Question

Tangent to the circle $x^2+y^2$ = 4 at any point on it in the first quadrant makes intercepts OA and OB on x and y axes respectively, O being the centre of circle. Find the minimum value of (OA + OB).

Answer 1

Given circle $x^2+y^2=4$ ....(i) Let P $(\alpha ,\beta )$ $\therefore {\alpha }^2+{\beta }^2$ ....(ii)
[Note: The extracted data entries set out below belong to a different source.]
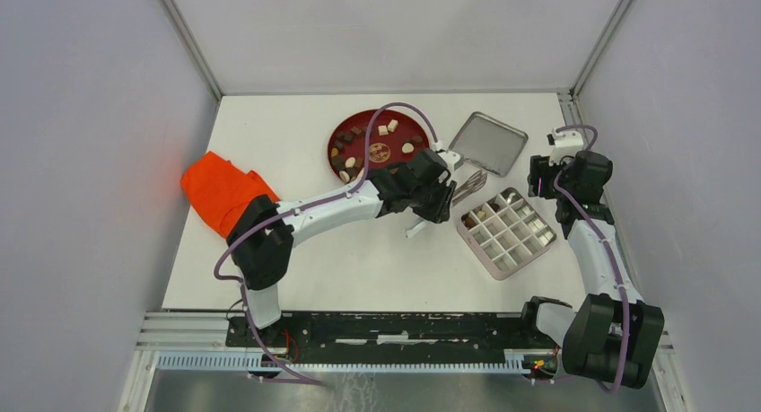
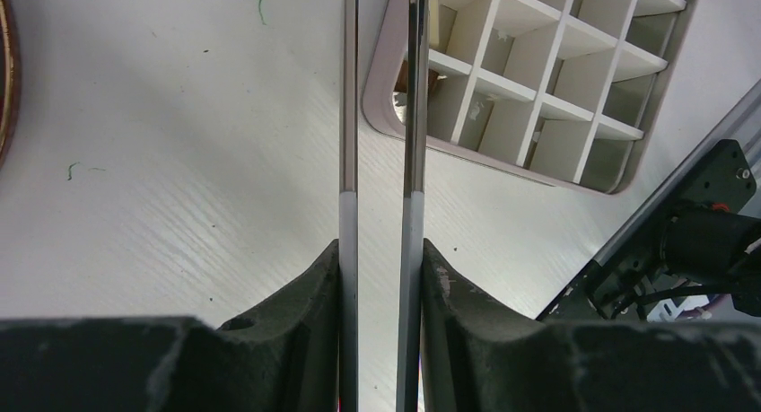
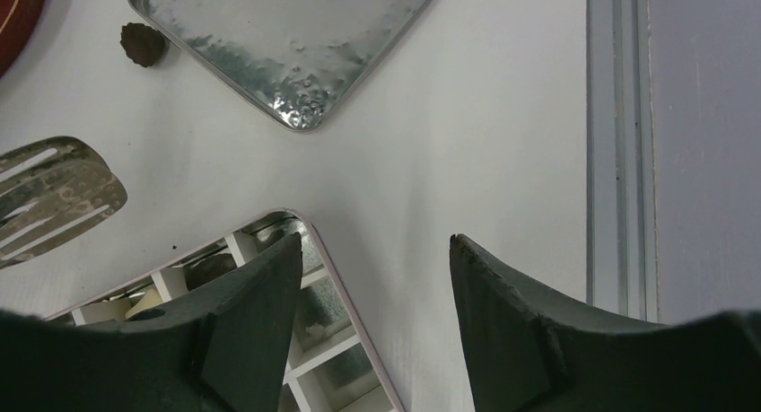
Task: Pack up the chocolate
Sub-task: Pick up the fake chocolate from the center of the board.
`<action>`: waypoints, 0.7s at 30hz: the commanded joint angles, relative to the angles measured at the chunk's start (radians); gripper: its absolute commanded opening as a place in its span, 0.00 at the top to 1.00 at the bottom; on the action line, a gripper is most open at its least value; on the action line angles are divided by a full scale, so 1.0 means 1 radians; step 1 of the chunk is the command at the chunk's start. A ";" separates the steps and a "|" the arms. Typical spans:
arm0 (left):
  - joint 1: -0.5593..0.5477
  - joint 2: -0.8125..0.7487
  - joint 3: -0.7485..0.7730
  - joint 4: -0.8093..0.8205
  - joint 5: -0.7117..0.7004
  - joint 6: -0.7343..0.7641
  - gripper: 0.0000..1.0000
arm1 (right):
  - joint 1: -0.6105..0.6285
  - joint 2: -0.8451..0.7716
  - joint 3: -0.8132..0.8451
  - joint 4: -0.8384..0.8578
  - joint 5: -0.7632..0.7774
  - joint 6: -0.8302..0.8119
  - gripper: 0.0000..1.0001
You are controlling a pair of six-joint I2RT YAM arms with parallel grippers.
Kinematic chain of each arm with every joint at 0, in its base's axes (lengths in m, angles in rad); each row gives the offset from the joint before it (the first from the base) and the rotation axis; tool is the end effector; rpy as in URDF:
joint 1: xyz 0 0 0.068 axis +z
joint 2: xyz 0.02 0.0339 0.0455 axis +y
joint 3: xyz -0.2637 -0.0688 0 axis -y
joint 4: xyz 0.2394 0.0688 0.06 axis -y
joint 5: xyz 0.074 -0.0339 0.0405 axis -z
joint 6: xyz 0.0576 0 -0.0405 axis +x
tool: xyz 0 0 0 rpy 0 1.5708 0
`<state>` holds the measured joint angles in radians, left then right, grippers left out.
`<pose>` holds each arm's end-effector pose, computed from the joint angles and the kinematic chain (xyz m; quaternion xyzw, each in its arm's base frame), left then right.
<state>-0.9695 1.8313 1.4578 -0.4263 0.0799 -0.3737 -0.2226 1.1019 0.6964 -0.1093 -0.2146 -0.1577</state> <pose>0.2362 -0.3525 0.2426 0.2861 0.8807 -0.2628 0.2711 0.2542 -0.0450 0.2453 -0.0261 0.8601 -0.0038 0.5094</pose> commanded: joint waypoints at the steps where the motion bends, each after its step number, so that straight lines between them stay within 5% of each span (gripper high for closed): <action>1: 0.023 -0.064 0.014 0.005 -0.051 0.065 0.98 | 0.003 0.004 0.031 0.007 -0.023 -0.009 0.33; 14: 0.142 0.048 0.086 -0.078 -0.067 0.127 0.89 | 0.002 0.003 0.031 0.005 -0.032 -0.011 0.33; 21: 0.180 0.148 0.211 -0.135 -0.058 0.173 0.74 | 0.003 0.004 0.031 0.005 -0.032 -0.011 0.33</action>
<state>-0.7979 1.9411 1.5642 -0.5415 0.0265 -0.2806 -0.2226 1.1065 0.6964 -0.1219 -0.2359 -0.1616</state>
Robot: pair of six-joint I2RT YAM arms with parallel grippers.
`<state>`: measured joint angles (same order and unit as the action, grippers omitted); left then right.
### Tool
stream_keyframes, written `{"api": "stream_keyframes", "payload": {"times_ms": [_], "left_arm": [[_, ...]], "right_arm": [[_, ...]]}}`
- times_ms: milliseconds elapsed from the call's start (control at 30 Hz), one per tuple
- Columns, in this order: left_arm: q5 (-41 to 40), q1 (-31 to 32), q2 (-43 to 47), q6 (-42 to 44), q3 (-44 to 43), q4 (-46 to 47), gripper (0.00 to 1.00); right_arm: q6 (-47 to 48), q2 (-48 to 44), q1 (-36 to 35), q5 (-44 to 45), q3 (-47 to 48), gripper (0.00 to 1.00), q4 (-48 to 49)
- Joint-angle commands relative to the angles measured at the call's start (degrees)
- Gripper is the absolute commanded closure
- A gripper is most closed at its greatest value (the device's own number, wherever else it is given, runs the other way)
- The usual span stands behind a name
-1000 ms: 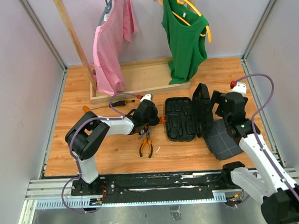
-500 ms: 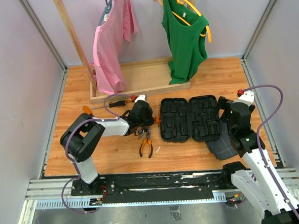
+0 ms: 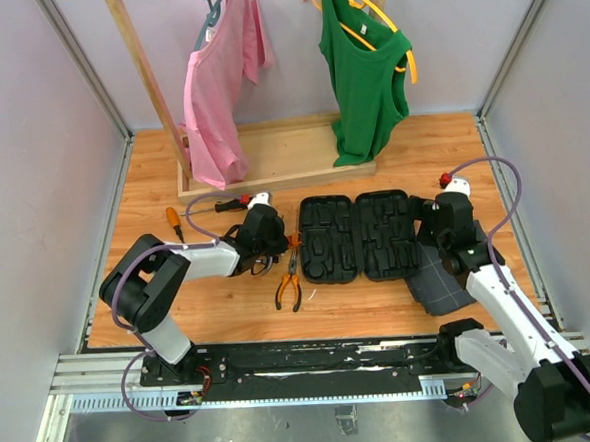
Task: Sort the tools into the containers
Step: Open the storage box at the center of the board.
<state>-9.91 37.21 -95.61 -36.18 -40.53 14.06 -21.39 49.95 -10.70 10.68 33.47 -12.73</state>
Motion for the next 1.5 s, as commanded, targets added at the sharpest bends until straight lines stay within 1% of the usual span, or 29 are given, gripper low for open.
{"api": "stream_keyframes", "payload": {"times_ms": [0, 167, 267, 333, 467, 533, 700, 800, 933, 1067, 1267, 1467], "left_arm": [[-4.76, -1.90, 0.50, 2.02, 3.98, -9.85, 0.94], [-5.03, -2.86, 2.35, 1.24, 5.74, -9.93, 0.94], [-5.03, -3.40, 3.05, 0.87, 6.31, -10.02, 0.94], [-5.01, -3.59, 3.34, 0.79, 6.46, -10.26, 0.94], [-5.29, -3.80, 3.89, 0.68, 6.73, -10.58, 0.94], [-5.38, -3.88, 4.25, 0.55, 6.97, -10.76, 0.94], [-5.91, -3.94, 5.89, -0.08, 8.10, -11.16, 0.94], [-5.47, -4.04, 6.96, -0.57, 8.89, -11.10, 0.94], [-4.20, -4.02, 7.78, -0.97, 9.30, -10.55, 0.94], [-3.46, -4.00, 8.71, -1.25, 9.41, -10.29, 0.94], [-3.24, -3.94, 10.20, -1.26, 9.66, -10.59, 0.93], [-2.47, -3.94, 10.74, -1.08, 8.87, -10.55, 0.90]], "right_arm": [[-0.70, 1.70, 0.65, -7.38, 1.38, 0.03, 1.07], [1.54, 3.90, 0.52, -14.34, 1.84, 0.04, 3.36], [1.79, 5.78, -0.12, -18.45, 2.57, 0.07, 3.59], [1.87, 7.29, -1.54, -19.14, 3.32, 0.10, 3.32], [2.91, 10.83, -6.10, -17.73, 4.36, 0.16, 2.91], [3.14, 12.94, -7.05, -17.33, 4.91, 0.19, 2.80], [3.64, 17.59, -8.55, -20.57, 6.30, 0.30, 3.99], [4.07, 20.44, -10.92, -23.38, 7.20, 0.33, 5.81], [4.24, 23.53, -15.39, -25.09, 8.45, 0.35, 8.50], [2.72, 27.33, -18.50, -23.04, 9.92, 0.35, 9.35], [1.74, 32.95, -20.70, -17.77, 11.99, 0.37, 7.99], [1.67, 36.39, -21.69, -19.70, 13.25, 0.37, 9.66]]}}
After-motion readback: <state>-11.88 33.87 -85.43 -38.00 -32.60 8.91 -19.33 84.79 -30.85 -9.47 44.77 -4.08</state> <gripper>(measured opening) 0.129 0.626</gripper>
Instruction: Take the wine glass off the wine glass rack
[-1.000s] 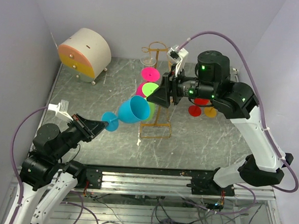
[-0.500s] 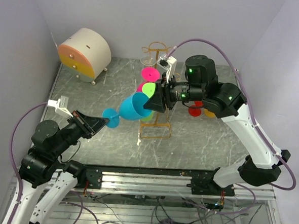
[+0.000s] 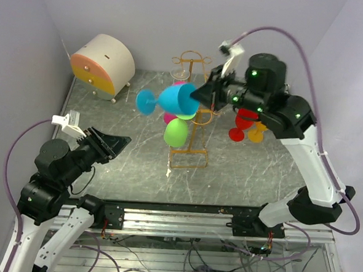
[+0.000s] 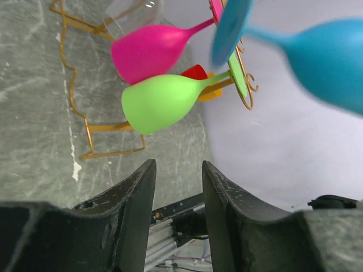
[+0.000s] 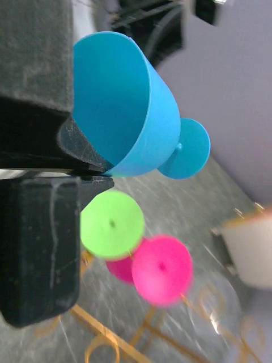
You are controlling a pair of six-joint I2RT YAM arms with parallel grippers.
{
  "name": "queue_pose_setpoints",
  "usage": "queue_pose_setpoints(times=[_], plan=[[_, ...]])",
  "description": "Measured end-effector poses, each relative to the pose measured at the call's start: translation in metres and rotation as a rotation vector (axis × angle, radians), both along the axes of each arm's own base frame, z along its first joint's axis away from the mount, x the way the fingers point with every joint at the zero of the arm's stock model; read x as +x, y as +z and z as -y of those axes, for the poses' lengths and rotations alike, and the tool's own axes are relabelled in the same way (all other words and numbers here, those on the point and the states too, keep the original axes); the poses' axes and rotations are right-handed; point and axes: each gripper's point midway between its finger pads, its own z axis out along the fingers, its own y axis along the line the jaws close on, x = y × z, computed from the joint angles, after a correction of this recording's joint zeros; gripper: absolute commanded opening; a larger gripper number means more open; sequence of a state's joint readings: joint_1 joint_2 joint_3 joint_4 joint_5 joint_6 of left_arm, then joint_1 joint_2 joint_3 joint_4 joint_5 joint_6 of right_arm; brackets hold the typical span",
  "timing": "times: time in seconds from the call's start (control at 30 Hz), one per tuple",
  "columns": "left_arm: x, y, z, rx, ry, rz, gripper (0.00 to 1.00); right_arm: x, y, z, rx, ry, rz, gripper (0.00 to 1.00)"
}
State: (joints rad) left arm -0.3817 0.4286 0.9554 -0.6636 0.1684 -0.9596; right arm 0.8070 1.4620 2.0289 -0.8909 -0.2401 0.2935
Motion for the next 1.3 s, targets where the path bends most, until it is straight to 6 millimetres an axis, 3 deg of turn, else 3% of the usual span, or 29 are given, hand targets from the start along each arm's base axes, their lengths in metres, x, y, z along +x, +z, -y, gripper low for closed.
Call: queue_pose_setpoints(times=[0.13, 0.3, 0.4, 0.57, 0.7, 0.8, 0.87, 0.97, 1.1, 1.3], plan=[[0.004, 0.002, -0.009, 0.054, 0.045, 0.008, 0.49, 0.035, 0.048, 0.039, 0.073, -0.223, 0.118, 0.0], [0.011, -0.001, -0.022, 0.139, 0.105, 0.016, 0.48, 0.07, 0.082, 0.099, 0.093, -0.555, 0.242, 0.0], [0.014, -0.002, -0.031, 0.193, 0.144, 0.028, 0.48, 0.094, 0.088, 0.147, 0.057, -0.788, 0.296, 0.0], [0.025, -0.011, -0.044, 0.291, 0.2, 0.028, 0.47, 0.143, 0.076, 0.256, -0.066, -1.184, 0.315, 0.0], [0.034, -0.021, -0.051, 0.364, 0.229, 0.013, 0.47, 0.178, 0.032, 0.344, -0.153, -1.4, 0.213, 0.0], [0.037, -0.031, -0.054, 0.403, 0.235, 0.001, 0.47, 0.204, -0.018, 0.392, -0.177, -1.468, 0.073, 0.0], [0.038, -0.037, -0.056, 0.425, 0.241, -0.006, 0.47, 0.217, -0.052, 0.414, -0.198, -1.494, -0.02, 0.0], [0.039, -0.045, -0.058, 0.45, 0.244, -0.015, 0.47, 0.231, -0.099, 0.426, -0.226, -1.497, -0.136, 0.0], [0.038, -0.056, -0.061, 0.467, 0.249, -0.025, 0.47, 0.227, -0.156, 0.43, -0.25, -1.482, -0.282, 0.0], [0.037, -0.075, -0.062, 0.487, 0.245, -0.053, 0.47, 0.208, -0.206, 0.463, -0.235, -1.553, -0.426, 0.0]])
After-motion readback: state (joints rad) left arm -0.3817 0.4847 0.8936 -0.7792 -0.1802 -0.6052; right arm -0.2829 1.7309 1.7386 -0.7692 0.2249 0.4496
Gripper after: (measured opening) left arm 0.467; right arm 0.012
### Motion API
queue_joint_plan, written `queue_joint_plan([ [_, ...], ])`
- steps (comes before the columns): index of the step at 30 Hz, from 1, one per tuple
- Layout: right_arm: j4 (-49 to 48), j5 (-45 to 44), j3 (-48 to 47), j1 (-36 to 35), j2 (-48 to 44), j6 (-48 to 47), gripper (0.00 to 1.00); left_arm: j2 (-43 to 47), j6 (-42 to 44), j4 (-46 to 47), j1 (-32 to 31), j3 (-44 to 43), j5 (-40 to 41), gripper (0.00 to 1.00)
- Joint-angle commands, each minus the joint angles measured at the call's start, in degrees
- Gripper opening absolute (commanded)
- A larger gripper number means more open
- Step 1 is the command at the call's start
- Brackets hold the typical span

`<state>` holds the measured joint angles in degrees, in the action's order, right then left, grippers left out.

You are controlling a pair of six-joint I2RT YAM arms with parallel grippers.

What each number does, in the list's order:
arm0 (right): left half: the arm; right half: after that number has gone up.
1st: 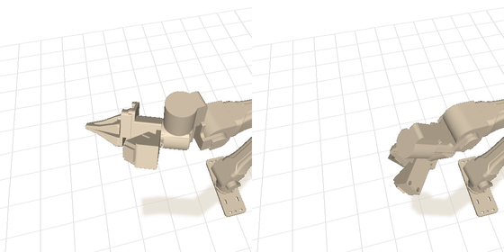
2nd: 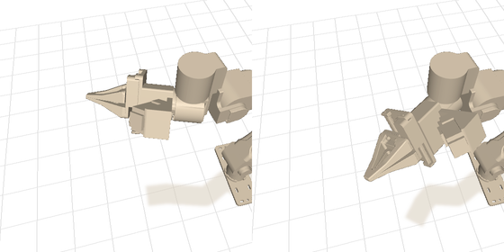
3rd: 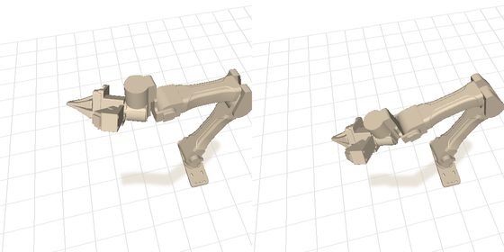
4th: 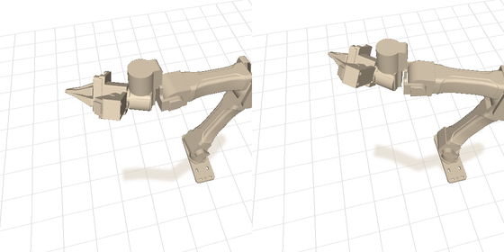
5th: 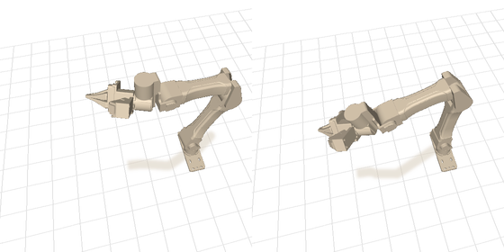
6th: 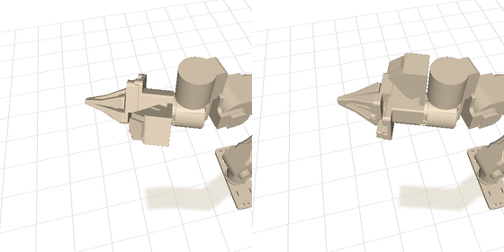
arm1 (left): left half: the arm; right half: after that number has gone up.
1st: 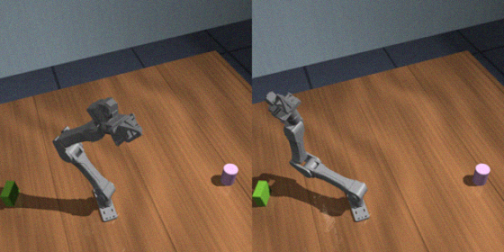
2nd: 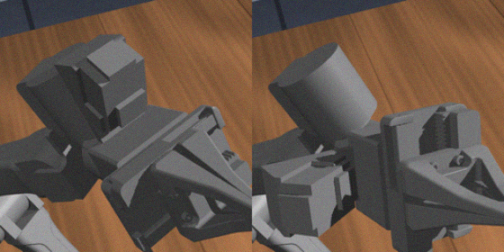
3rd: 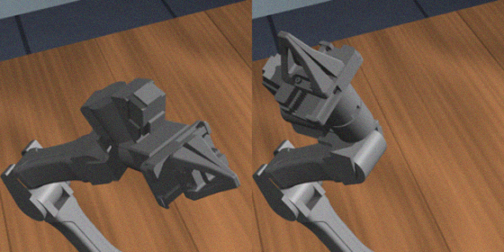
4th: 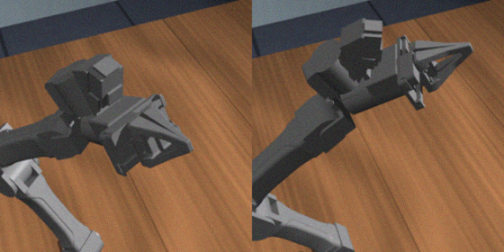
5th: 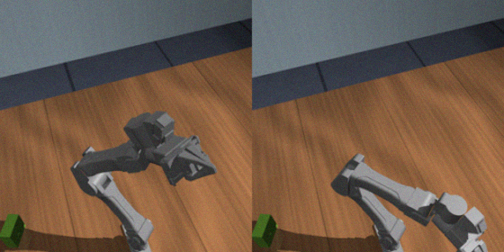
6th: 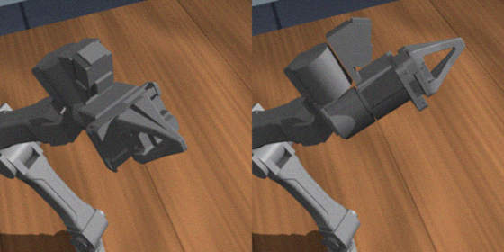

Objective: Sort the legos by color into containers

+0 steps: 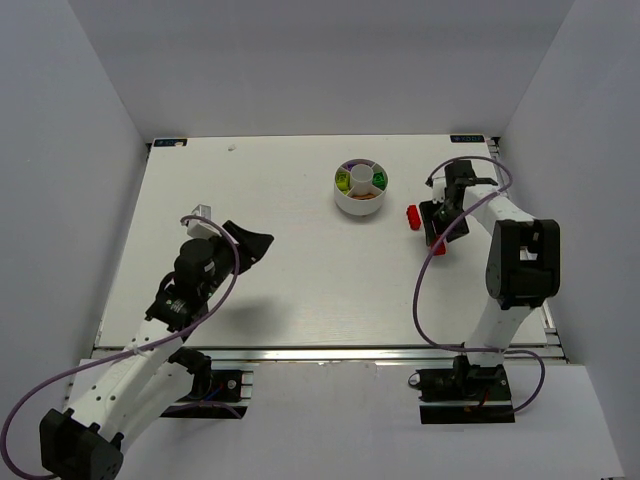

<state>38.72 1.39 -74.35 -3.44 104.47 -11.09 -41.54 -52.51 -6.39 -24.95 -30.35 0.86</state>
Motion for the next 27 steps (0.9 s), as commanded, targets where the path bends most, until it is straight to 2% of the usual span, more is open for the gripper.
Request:
queue_joint_plan([
  [1, -1.9, -1.1, -3.9, 0.2, 2.7, 0.7, 0.63, 1.0, -0.4, -1.0, 0.0, 0.6, 0.4, 0.67],
  [7, -2.2, -3.7, -8.1, 0.1, 7.3, -0.1, 0.58, 1.2, -0.5, -1.7, 0.0, 0.3, 0.7, 0.67],
  [13, -1.8, -4.0, -7.8, 0.2, 8.8, -0.7, 0.51, 1.3, -0.6, -2.0, 0.0, 0.1, 0.9, 0.67],
  [27, 0.3, -3.3, -4.5, 0.2, 7.2, 0.3, 0.56, 1.4, -0.7, -2.0, 0.0, 0.0, 0.8, 0.67],
])
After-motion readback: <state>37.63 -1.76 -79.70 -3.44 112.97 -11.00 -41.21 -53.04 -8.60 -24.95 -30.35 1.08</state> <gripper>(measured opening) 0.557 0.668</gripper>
Also $2x+2y\frac{dy}{dx}=0$ $\Rightarrow \frac{dy}{dx}=-\frac{x}{y}$ $\therefore {\begin{array}{c}\frac{dy}{dx}\end{array}|}_{\text{at P}}=-\frac{\alpha }{\beta }=m_r$

Equation of tangent : $y-\beta =-\frac{\alpha }{\beta }(x-a)$ $\Rightarrow \alpha x+\beta y=a^2+{\beta }^2$

By (ii), $\alpha x+\beta y=4$ $\Rightarrow \frac{x}{\frac{4}{\alpha }}+\frac{y}{\frac{4}{\beta }}=1$ $\therefore x-intercept=\frac{4}{\alpha }=OA,y-intercept=\frac{4}{\beta }=OB$

Let $OA+OB=s=\frac{4}{\alpha }+\frac{4}{\beta }\Rightarrow s=\frac{4}{\alpha }+\frac{4}{\sqrt{4-{\alpha }^2}}\Rightarrow \frac{ds}{d\alpha }=-\frac{4}{{\alpha }^2}+{\frac{4\alpha }{(4-{\alpha }^2)}}^{\frac{3}{2}}$

$\Rightarrow \frac{d^{2}s}{d{\alpha }^2}=\frac{8}{{\alpha }^3}+\frac{(4-{\alpha }^2{)}^{\frac{3}{2}}4-4\alpha \times \frac{3}{2}(4-{\alpha }^2{)}^{\frac{1}{2}}(-2\alpha )}{(4-{\alpha }^2{)}^3}\Rightarrow \frac{d^{2}s}{d{\alpha }^2}=\frac{8}{{\alpha }^3}+\frac{8({\alpha }^2+2)}{(4-{\alpha }^2{)}^{\frac{5}{2}}}$

For local maxima and/or minima, $\frac{ds}{d\alpha }=-\frac{4}{{\alpha }^2}+\frac{4\alpha }{(4-{\alpha }^2{)}^{\frac{3}{2}}}=0\Rightarrow {\alpha }^3=(4-{\alpha }^2{)}^{\frac{3}{2}}$

$\Rightarrow {\alpha }^6=(4-{\alpha }^2{)}^3=64-48{\alpha }^2+12{\alpha }^4-{\alpha }^6\Rightarrow m^3-6m^2+24m-32=0,$ where m = ${\alpha }^2$

$\Rightarrow (m-2)=0$ or $(m^2-4m+16)=0\therefore m=2,m^2-4m+16\ne 0\forall mϵR$

$\therefore \alpha =\sqrt{2}.[\therefore$ P lies in 1st quadrant] $\begin{array}{c}\therefore {\frac{d^{2}s}{d{\alpha }^2}}_{\text{at}\alpha =\sqrt{2}}\end{array}|=\frac{8}{2\sqrt{2}}+\frac{8(2+2)}{(4-2{)}^{\frac{5}{2}}}=6\sqrt{2}>0$

So, s is minimum at $\alpha =\sqrt{2}.$

Therefore, the minimum value of s =$\frac{4}{\sqrt{2}}+\frac{4}{\sqrt{4-2}}=4\sqrt{2}.$